## Work instruction
The whole listing must be printed again without any alteration.

+++++

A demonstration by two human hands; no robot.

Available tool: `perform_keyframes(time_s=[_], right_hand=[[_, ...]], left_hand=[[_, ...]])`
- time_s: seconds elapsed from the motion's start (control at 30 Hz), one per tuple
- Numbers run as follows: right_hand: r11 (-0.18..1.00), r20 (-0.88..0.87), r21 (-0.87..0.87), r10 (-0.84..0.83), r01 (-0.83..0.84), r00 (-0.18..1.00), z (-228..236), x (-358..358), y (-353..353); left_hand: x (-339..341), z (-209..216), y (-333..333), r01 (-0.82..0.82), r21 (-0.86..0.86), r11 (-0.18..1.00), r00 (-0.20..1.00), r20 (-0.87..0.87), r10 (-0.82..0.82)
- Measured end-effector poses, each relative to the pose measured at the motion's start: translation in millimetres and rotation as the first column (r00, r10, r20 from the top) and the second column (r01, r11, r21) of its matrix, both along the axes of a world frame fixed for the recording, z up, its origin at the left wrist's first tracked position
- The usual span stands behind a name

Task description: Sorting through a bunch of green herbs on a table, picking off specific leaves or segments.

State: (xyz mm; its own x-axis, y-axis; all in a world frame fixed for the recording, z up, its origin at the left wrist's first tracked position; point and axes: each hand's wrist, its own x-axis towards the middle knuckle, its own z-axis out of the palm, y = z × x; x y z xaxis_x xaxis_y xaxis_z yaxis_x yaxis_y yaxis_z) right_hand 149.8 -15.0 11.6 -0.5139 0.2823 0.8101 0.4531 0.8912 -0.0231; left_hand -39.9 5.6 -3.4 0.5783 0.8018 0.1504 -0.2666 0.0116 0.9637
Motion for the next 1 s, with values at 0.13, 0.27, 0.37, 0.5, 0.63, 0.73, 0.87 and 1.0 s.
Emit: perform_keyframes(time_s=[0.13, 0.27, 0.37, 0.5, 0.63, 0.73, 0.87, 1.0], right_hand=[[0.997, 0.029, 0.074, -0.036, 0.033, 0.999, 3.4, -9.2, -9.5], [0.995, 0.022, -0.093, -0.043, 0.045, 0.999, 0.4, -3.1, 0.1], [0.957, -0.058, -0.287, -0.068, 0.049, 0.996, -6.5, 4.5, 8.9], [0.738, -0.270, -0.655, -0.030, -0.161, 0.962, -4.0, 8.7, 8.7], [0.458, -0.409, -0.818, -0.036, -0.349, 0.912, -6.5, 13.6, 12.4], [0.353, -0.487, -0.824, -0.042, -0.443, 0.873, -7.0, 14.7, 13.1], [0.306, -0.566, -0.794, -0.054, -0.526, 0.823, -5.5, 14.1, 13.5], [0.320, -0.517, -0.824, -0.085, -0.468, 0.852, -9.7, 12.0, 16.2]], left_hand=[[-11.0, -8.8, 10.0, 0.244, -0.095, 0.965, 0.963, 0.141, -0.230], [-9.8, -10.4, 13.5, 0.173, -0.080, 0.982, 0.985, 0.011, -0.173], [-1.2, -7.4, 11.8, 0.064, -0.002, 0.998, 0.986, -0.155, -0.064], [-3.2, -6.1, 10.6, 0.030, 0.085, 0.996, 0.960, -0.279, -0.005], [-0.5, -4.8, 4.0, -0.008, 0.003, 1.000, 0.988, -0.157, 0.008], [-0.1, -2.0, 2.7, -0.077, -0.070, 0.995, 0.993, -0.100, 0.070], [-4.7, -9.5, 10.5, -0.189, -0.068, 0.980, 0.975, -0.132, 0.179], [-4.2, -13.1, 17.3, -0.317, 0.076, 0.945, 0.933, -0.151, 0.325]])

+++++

## Result
A demonstration by two human hands; no robot.

Available tool: `perform_keyframes(time_s=[_], right_hand=[[_, ...]], left_hand=[[_, ...]])`
- time_s: seconds elapsed from the motion's start (control at 30 Hz), one per tuple
- Numbers run as follows: right_hand: r11 (-0.18..1.00), r20 (-0.88..0.87), r21 (-0.87..0.87), r10 (-0.84..0.83), r01 (-0.83..0.84), r00 (-0.18..1.00), z (-228..236), x (-358..358), y (-353..353); left_hand: x (-339..341), z (-209..216), y (-333..333), r01 (-0.82..0.82), r21 (-0.86..0.86), r11 (-0.18..1.00), r00 (-0.20..1.00), r20 (-0.87..0.87), r10 (-0.82..0.82)
- Measured end-effector poses, each relative to the pose measured at the motion's start: translation in millimetres and rotation as the first column (r00, r10, r20 from the top) and the second column (r01, r11, r21) of its matrix, both along the axes of a world frame fixed for the recording, z up, its origin at the left wrist's first tracked position
- The usual span stands behind a name

Task description: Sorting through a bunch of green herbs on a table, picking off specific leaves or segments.

State: (xyz mm; its own x-axis, y-axis; all in a world frame fixed for the recording, z up, its origin at the left wrist's first tracked position; point and axes: each hand's wrist, its own x-axis towards the middle knuckle, its own z-axis out of the palm, y = z × x; x y z xaxis_x xaxis_y xaxis_z yaxis_x yaxis_y yaxis_z) right_hand 149.8 -15.0 11.6 -0.5139 0.2823 0.8101 0.4531 0.8912 -0.0231; left_hand -39.9 5.6 -3.4 0.5783 0.8018 0.1504 -0.2666 0.0116 0.9637
Motion for the next 1 s, with values at 0.13, 0.27, 0.37, 0.5, 0.63, 0.73, 0.87 and 1.0 s.
Emit: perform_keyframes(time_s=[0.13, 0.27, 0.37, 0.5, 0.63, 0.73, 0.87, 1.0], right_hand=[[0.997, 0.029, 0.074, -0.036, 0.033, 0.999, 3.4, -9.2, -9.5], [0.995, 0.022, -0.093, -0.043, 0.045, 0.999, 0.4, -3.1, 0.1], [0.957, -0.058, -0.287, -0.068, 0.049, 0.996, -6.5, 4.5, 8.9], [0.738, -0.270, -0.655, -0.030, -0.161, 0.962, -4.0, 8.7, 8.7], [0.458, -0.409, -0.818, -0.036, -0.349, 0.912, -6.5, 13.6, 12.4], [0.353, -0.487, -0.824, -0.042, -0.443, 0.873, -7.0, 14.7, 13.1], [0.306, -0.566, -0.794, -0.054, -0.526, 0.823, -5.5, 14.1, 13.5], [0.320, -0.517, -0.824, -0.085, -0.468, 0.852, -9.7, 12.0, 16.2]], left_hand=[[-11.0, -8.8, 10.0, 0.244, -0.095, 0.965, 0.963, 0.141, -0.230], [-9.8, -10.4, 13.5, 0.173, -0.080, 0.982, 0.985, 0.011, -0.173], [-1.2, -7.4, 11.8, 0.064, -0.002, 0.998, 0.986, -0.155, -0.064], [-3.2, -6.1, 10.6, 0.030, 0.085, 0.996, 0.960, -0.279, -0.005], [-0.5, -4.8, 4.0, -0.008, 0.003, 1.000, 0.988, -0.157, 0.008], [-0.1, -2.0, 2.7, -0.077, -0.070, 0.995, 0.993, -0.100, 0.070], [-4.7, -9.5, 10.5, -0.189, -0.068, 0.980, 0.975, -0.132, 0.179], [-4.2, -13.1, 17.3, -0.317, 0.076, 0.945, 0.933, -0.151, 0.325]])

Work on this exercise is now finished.